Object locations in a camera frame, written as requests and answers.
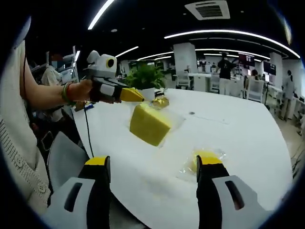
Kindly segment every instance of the round table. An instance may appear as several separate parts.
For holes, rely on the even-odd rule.
[[[180,172],[195,147],[221,149],[230,175],[258,194],[259,204],[275,209],[292,184],[286,143],[263,104],[211,93],[169,89],[165,108],[185,118],[162,147],[129,132],[129,103],[97,103],[87,111],[94,156],[111,157],[111,191],[152,229],[197,229],[195,175]],[[84,111],[74,114],[88,156],[91,151]]]

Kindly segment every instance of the green bracelet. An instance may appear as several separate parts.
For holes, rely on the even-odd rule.
[[[71,100],[68,98],[68,96],[67,96],[67,89],[68,89],[68,87],[69,87],[70,84],[71,84],[71,83],[66,83],[66,84],[63,86],[63,90],[62,90],[62,92],[61,92],[61,97],[62,97],[62,99],[63,99],[65,102],[67,102],[69,105],[74,106],[74,105],[76,105],[76,102],[71,101]]]

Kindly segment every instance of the potted plant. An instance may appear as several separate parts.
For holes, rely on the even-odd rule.
[[[165,88],[164,74],[153,65],[142,64],[138,69],[132,69],[124,79],[124,83],[140,91],[147,100],[154,99],[154,89]]]

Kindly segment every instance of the green plant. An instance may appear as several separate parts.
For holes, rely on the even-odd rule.
[[[138,69],[132,69],[124,79],[124,83],[129,87],[143,90],[148,88],[165,88],[164,74],[159,68],[153,65],[142,64]]]

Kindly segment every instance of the ceiling light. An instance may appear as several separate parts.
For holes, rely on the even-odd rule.
[[[182,33],[177,33],[177,34],[173,34],[170,36],[166,36],[164,37],[165,39],[168,38],[172,38],[172,37],[179,37],[179,36],[184,36],[184,35],[189,35],[189,34],[196,34],[196,33],[211,33],[211,32],[226,32],[226,33],[236,33],[236,34],[241,34],[241,35],[247,35],[247,36],[252,36],[252,37],[257,37],[269,42],[272,42],[274,44],[277,44],[279,46],[281,46],[282,48],[288,50],[289,52],[291,52],[292,54],[294,54],[297,58],[301,58],[295,51],[293,51],[292,49],[288,48],[287,46],[281,44],[280,42],[276,42],[270,38],[261,36],[261,35],[257,35],[254,33],[250,33],[250,32],[243,32],[243,31],[236,31],[236,30],[196,30],[196,31],[190,31],[190,32],[182,32]]]
[[[251,52],[238,51],[238,50],[231,50],[231,49],[195,49],[195,51],[239,52],[239,53],[249,54],[249,55],[253,55],[253,56],[259,56],[259,57],[265,58],[265,59],[267,59],[267,60],[270,60],[269,57],[262,56],[262,55],[259,55],[259,54],[255,54],[255,53],[251,53]]]
[[[221,54],[218,53],[204,53],[205,56],[221,56]],[[237,55],[227,55],[228,57],[239,57]]]
[[[147,59],[147,58],[150,58],[150,57],[161,56],[161,55],[166,55],[166,54],[170,54],[170,53],[173,53],[173,52],[164,52],[164,53],[159,53],[159,54],[155,54],[155,55],[151,55],[151,56],[145,56],[145,57],[139,58],[138,61],[143,60],[143,59]]]
[[[98,11],[98,13],[93,18],[91,24],[88,27],[88,30],[92,30],[97,21],[100,19],[100,17],[103,15],[103,13],[106,11],[106,9],[114,2],[114,0],[107,0],[106,3],[102,6],[102,8]]]
[[[160,59],[166,59],[166,58],[171,58],[172,56],[164,56],[164,57],[159,57],[154,59],[155,61],[160,60]]]
[[[78,59],[78,57],[79,57],[79,55],[80,55],[80,52],[81,52],[81,51],[77,51],[77,52],[76,52],[76,55],[75,55],[75,62],[77,62],[77,59]]]
[[[134,47],[134,48],[132,48],[132,49],[129,49],[129,50],[127,50],[127,51],[124,51],[124,52],[120,53],[119,55],[116,55],[115,57],[117,58],[117,57],[119,57],[119,56],[122,56],[122,55],[124,55],[125,53],[128,53],[128,52],[130,52],[130,51],[132,51],[132,50],[135,50],[135,49],[137,49],[137,48],[138,48],[138,46],[136,46],[136,47]]]

# # #

#### Directions for this task
The listing must be returned in full and exactly, apart from its pictures.

#### Solution
Object locations in a camera frame, written as requests and answers.
Kindly segment every instance of the round table. An instance may appear as several separate parts.
For holes, rely on the even-odd rule.
[[[180,172],[195,147],[221,149],[230,175],[258,194],[259,204],[275,209],[292,184],[286,143],[263,104],[211,93],[169,89],[165,108],[185,118],[162,147],[129,132],[129,103],[97,103],[87,111],[94,156],[111,157],[111,191],[152,229],[197,229],[195,175]],[[84,111],[74,114],[88,156],[91,151]]]

Kindly segment every instance of the green bracelet. An instance may appear as several separate parts.
For holes, rely on the even-odd rule.
[[[71,100],[68,98],[68,96],[67,96],[67,89],[68,89],[68,87],[69,87],[70,84],[71,84],[71,83],[66,83],[66,84],[63,86],[63,90],[62,90],[62,92],[61,92],[61,97],[62,97],[62,99],[63,99],[65,102],[67,102],[69,105],[74,106],[74,105],[76,105],[76,102],[71,101]]]

Kindly segment every instance of the potted plant. An instance may appear as several separate parts.
For holes, rely on the even-odd rule.
[[[165,88],[164,74],[153,65],[142,64],[138,69],[132,69],[124,79],[124,83],[140,91],[147,100],[154,99],[154,89]]]

Kindly segment every instance of the green plant. An instance may appear as several separate parts.
For holes, rely on the even-odd rule.
[[[138,69],[132,69],[124,79],[124,83],[129,87],[143,90],[148,88],[165,88],[164,74],[159,68],[153,65],[142,64]]]

Kindly segment every instance of the ceiling light. An instance may appear as several separate parts.
For holes, rely on the even-odd rule.
[[[182,33],[177,33],[177,34],[173,34],[170,36],[166,36],[164,37],[165,39],[168,38],[172,38],[172,37],[179,37],[179,36],[184,36],[184,35],[189,35],[189,34],[196,34],[196,33],[211,33],[211,32],[226,32],[226,33],[236,33],[236,34],[241,34],[241,35],[247,35],[247,36],[252,36],[252,37],[257,37],[269,42],[272,42],[274,44],[277,44],[279,46],[281,46],[282,48],[288,50],[289,52],[291,52],[292,54],[294,54],[297,58],[301,58],[295,51],[293,51],[292,49],[288,48],[287,46],[281,44],[280,42],[276,42],[270,38],[261,36],[261,35],[257,35],[254,33],[250,33],[250,32],[243,32],[243,31],[236,31],[236,30],[196,30],[196,31],[190,31],[190,32],[182,32]]]
[[[251,52],[238,51],[238,50],[231,50],[231,49],[195,49],[195,51],[239,52],[239,53],[249,54],[249,55],[253,55],[253,56],[259,56],[259,57],[265,58],[265,59],[267,59],[267,60],[270,60],[269,57],[262,56],[262,55],[259,55],[259,54],[255,54],[255,53],[251,53]]]
[[[221,54],[218,53],[204,53],[205,56],[221,56]],[[237,55],[227,55],[228,57],[239,57]]]
[[[147,59],[147,58],[150,58],[150,57],[161,56],[161,55],[166,55],[166,54],[170,54],[170,53],[173,53],[173,52],[164,52],[164,53],[159,53],[159,54],[155,54],[155,55],[151,55],[151,56],[145,56],[145,57],[139,58],[138,61],[143,60],[143,59]]]
[[[98,11],[98,13],[93,18],[91,24],[88,27],[88,30],[92,30],[97,21],[100,19],[100,17],[103,15],[103,13],[106,11],[106,9],[114,2],[114,0],[107,0],[106,3],[102,6],[102,8]]]
[[[160,59],[166,59],[166,58],[171,58],[172,56],[164,56],[164,57],[159,57],[154,59],[155,61],[160,60]]]
[[[78,59],[78,57],[79,57],[79,55],[80,55],[80,52],[81,52],[81,51],[77,51],[77,52],[76,52],[76,55],[75,55],[75,62],[77,62],[77,59]]]
[[[134,47],[134,48],[132,48],[132,49],[129,49],[129,50],[127,50],[127,51],[124,51],[124,52],[120,53],[119,55],[116,55],[115,57],[117,58],[117,57],[119,57],[119,56],[122,56],[122,55],[124,55],[125,53],[128,53],[128,52],[130,52],[130,51],[132,51],[132,50],[135,50],[135,49],[137,49],[137,48],[138,48],[138,46],[136,46],[136,47]]]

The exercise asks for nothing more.